Our research focuses on understanding the fundamental mechanisms of failure in materials, encompassing brittle, quasi-brittle, and ductile solids. We aim to develop mechanistic models grounded in first-principle calculations, utilising a minimal set of parameters that can be directly measured experimentally. These models are designed to capture the complexities of material behaviour, particularly under conditions leading to fracture and failure.

The development of mathematical models in this domain requires a thoughtful selection of kinematic variables and a clear definition of the problem’s configuration, including reference and deformed states. A central aspect of our work involves the computational implementation of these models, which necessitates careful consideration of numerical methods such as the finite element method, finite difference method, or finite volume method. Additionally, the choice of linear solvers — whether direct or iterative – is critical for ensuring efficient and accurate computations.

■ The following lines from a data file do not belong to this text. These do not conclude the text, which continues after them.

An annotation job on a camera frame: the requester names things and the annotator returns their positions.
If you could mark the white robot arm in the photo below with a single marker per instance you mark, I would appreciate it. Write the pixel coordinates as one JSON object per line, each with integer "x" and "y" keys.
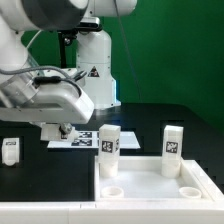
{"x": 55, "y": 62}

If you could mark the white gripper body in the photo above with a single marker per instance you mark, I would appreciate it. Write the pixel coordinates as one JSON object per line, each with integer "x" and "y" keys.
{"x": 53, "y": 103}

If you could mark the white square table top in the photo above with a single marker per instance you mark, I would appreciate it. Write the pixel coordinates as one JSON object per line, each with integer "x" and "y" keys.
{"x": 140, "y": 179}

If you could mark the white sheet with tags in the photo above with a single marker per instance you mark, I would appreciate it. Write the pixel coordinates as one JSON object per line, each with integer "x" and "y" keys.
{"x": 90, "y": 139}

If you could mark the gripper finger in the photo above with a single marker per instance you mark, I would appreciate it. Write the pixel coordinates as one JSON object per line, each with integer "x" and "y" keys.
{"x": 65, "y": 128}

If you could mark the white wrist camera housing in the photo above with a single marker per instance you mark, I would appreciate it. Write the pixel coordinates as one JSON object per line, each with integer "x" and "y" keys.
{"x": 72, "y": 73}

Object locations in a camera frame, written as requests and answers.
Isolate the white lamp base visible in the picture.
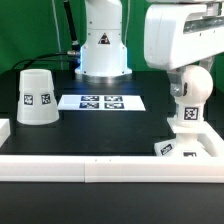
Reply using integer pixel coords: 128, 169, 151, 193
153, 116, 214, 158

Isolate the white front fence wall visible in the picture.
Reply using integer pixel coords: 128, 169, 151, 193
0, 155, 224, 183

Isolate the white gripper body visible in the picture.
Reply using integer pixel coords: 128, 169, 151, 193
144, 1, 224, 70

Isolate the white marker sheet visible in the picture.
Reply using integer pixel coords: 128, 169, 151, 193
58, 95, 145, 111

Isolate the white right fence wall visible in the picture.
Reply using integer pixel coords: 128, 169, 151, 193
201, 122, 224, 157

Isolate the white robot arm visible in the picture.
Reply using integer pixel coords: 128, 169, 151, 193
76, 0, 224, 97

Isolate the white lamp shade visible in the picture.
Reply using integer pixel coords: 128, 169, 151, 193
17, 69, 59, 125

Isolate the black cable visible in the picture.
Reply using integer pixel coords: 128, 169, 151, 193
11, 52, 81, 71

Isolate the white left fence wall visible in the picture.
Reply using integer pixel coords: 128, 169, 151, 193
0, 119, 11, 147

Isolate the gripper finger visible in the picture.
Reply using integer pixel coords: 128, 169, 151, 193
199, 56, 215, 72
167, 68, 186, 97

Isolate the white fence wall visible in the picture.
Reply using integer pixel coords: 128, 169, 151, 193
201, 122, 224, 157
0, 155, 224, 183
0, 119, 11, 147

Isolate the white lamp bulb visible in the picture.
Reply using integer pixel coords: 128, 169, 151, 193
175, 65, 213, 127

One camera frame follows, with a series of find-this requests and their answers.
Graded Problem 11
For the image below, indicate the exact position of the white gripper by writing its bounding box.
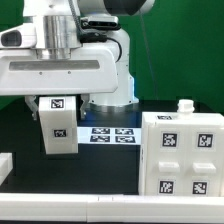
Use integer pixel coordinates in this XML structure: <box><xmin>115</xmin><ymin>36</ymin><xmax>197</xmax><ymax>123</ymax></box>
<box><xmin>0</xmin><ymin>44</ymin><xmax>118</xmax><ymax>120</ymax></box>

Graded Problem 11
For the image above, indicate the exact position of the white cabinet drawer box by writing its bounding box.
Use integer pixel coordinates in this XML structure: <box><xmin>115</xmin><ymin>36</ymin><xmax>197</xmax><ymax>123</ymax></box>
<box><xmin>39</xmin><ymin>96</ymin><xmax>78</xmax><ymax>154</ymax></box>

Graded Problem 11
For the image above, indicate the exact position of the small white cabinet panel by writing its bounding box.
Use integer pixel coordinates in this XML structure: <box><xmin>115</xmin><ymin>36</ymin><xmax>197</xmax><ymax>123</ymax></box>
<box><xmin>156</xmin><ymin>130</ymin><xmax>184</xmax><ymax>196</ymax></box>

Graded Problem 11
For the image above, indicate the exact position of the large white cabinet body box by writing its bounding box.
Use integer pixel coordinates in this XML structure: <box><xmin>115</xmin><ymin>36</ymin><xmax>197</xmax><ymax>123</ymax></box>
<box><xmin>138</xmin><ymin>99</ymin><xmax>224</xmax><ymax>197</ymax></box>

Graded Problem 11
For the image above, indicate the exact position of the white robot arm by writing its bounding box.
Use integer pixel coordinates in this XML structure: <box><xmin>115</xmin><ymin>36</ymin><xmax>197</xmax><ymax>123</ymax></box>
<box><xmin>0</xmin><ymin>0</ymin><xmax>155</xmax><ymax>111</ymax></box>

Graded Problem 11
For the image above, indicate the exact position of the white marker sheet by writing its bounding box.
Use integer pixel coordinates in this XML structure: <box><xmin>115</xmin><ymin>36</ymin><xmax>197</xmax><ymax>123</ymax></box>
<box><xmin>78</xmin><ymin>127</ymin><xmax>141</xmax><ymax>145</ymax></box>

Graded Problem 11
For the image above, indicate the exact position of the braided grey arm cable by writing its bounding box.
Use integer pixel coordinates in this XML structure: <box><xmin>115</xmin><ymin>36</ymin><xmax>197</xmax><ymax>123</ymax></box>
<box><xmin>68</xmin><ymin>0</ymin><xmax>123</xmax><ymax>64</ymax></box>

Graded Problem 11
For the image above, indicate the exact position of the white left rail piece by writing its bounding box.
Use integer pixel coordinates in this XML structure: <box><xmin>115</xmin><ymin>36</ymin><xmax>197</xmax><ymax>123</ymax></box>
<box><xmin>0</xmin><ymin>153</ymin><xmax>13</xmax><ymax>185</ymax></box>

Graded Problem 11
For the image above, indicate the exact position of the black camera on stand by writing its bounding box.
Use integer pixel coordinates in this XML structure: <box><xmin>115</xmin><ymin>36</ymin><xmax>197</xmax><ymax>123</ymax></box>
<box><xmin>81</xmin><ymin>15</ymin><xmax>120</xmax><ymax>31</ymax></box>

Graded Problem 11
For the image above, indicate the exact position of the white front rail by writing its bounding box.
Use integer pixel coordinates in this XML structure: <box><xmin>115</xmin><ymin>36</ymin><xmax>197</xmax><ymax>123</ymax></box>
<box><xmin>0</xmin><ymin>193</ymin><xmax>224</xmax><ymax>224</ymax></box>

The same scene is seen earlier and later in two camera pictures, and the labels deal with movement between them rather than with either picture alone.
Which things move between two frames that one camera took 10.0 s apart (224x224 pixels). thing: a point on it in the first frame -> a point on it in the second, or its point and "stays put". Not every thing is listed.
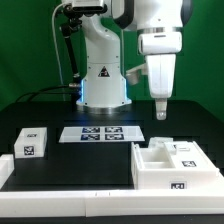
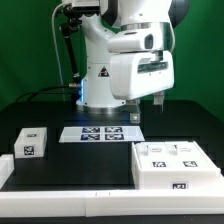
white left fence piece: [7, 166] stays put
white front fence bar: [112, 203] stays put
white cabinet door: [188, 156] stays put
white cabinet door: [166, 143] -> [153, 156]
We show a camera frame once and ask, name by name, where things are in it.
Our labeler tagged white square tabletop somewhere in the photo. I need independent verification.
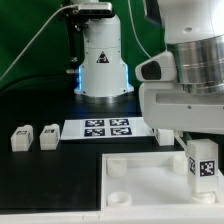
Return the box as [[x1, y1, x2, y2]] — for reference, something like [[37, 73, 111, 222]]
[[101, 151, 224, 220]]

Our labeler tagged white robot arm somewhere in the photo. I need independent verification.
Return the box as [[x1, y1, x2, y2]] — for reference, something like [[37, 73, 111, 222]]
[[101, 0, 224, 148]]

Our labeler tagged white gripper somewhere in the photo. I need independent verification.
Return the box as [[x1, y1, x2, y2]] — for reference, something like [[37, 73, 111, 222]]
[[135, 51, 224, 157]]

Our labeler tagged black cable on table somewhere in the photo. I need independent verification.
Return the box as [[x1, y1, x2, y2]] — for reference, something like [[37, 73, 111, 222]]
[[0, 71, 75, 94]]

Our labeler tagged white sheet with tags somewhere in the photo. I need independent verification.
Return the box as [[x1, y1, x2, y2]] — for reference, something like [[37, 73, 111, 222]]
[[61, 117, 153, 140]]

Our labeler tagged grey camera on mount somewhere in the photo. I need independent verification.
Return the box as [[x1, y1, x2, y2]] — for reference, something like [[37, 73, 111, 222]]
[[78, 2, 113, 15]]

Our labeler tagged grey camera cable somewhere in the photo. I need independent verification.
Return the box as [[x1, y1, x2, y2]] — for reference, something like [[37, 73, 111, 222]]
[[0, 4, 80, 83]]

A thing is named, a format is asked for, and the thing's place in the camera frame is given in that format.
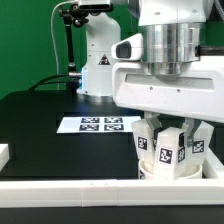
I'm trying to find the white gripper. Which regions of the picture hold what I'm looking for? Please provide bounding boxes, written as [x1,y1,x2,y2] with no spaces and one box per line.
[112,60,224,147]

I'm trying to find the white round stool seat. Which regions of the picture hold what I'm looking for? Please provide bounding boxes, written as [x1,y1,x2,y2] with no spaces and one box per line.
[138,160,202,181]

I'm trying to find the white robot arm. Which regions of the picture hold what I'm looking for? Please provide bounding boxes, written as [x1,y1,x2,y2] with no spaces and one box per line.
[111,0,224,146]

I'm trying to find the white U-shaped fence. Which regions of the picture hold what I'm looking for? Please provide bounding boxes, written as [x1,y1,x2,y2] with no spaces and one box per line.
[0,151,224,208]

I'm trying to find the white marker sheet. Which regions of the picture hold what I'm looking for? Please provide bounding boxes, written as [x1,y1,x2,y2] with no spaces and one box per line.
[57,116,140,134]

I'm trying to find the black cables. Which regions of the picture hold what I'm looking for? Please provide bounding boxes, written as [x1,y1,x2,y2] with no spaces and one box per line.
[27,71,82,92]

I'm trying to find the black rear camera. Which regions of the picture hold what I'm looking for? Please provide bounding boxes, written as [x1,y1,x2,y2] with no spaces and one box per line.
[78,0,112,12]

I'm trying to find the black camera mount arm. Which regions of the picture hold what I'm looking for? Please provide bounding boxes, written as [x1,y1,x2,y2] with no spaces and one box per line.
[59,4,88,72]

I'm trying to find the white cable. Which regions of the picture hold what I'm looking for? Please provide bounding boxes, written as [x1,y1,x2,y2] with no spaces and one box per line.
[50,0,78,91]

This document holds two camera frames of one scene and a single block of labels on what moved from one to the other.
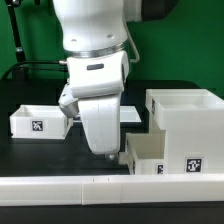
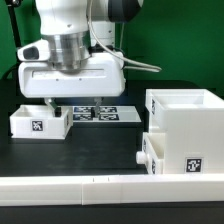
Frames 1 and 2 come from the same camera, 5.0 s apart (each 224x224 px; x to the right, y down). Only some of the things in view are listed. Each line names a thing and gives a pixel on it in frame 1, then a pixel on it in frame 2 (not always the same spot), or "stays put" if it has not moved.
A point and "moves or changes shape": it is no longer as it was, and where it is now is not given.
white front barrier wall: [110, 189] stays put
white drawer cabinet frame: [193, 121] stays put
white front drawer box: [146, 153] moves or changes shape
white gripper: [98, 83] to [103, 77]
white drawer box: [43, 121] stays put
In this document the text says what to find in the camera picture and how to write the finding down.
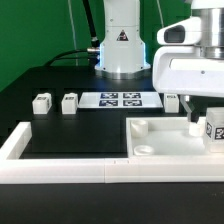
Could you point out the white square tabletop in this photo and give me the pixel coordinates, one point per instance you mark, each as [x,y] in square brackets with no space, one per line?
[166,137]

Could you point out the white marker tag plate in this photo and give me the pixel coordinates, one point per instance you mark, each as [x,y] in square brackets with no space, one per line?
[120,100]

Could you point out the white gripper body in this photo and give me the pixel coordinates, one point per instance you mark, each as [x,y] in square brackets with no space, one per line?
[179,66]

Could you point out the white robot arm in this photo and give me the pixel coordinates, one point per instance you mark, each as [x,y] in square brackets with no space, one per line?
[122,52]

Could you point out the white U-shaped obstacle fence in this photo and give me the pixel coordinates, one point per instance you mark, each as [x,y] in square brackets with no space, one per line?
[14,170]

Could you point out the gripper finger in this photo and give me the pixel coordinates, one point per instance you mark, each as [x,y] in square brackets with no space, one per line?
[192,114]

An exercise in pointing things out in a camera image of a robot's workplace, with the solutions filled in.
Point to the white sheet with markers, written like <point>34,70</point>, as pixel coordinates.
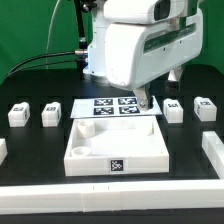
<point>110,107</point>

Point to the white left fence block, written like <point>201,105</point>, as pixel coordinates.
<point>3,150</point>

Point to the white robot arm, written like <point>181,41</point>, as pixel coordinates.
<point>137,41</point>

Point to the black camera pole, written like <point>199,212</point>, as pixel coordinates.
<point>80,30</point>

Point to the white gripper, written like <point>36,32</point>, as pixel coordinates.
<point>172,85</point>

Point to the white square tabletop part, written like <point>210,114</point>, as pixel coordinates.
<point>115,145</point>

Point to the white front fence bar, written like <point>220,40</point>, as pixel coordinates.
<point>115,196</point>

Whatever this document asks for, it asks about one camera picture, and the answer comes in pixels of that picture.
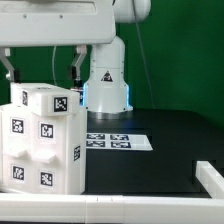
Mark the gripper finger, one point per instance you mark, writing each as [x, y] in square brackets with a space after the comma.
[13, 74]

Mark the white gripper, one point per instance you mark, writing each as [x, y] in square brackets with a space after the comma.
[57, 22]

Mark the white cabinet top block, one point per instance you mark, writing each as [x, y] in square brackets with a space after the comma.
[44, 99]

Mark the white small door panel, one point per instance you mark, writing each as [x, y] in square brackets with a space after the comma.
[16, 149]

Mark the white cabinet door panel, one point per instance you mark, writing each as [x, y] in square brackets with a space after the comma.
[48, 155]

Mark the white cabinet body box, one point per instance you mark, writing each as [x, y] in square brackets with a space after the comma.
[75, 151]

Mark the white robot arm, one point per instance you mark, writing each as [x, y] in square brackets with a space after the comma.
[105, 93]

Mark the white flat marker plate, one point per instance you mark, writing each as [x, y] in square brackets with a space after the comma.
[113, 141]

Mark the white front rail bar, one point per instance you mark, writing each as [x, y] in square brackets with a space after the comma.
[93, 209]

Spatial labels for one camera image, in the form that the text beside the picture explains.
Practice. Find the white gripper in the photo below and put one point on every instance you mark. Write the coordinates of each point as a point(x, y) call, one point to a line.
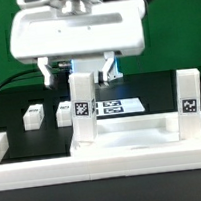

We place significant emphasis on the use of advanced computational tools and frameworks, including both commercial and open-source software, supported by high-performance computational facilities for large-scale simulations. Particular attention is given to the intricate interplay between the mechanics of fracture processes, computational methodologies, and programming paradigms.

Through detailed studies of the mechanical, computational, and programming aspects of failure phenomena, we aim to address key challenges in fracture mechanics. Our primary focus lies in modelling and simulating crack initiation, propagation, and coalescence under complex loading conditions. This holistic approach bridges theoretical, numerical, and experimental insights, providing an excellent opportunity for young researchers to contribute to advancing our understanding of material failure and fracture behaviour.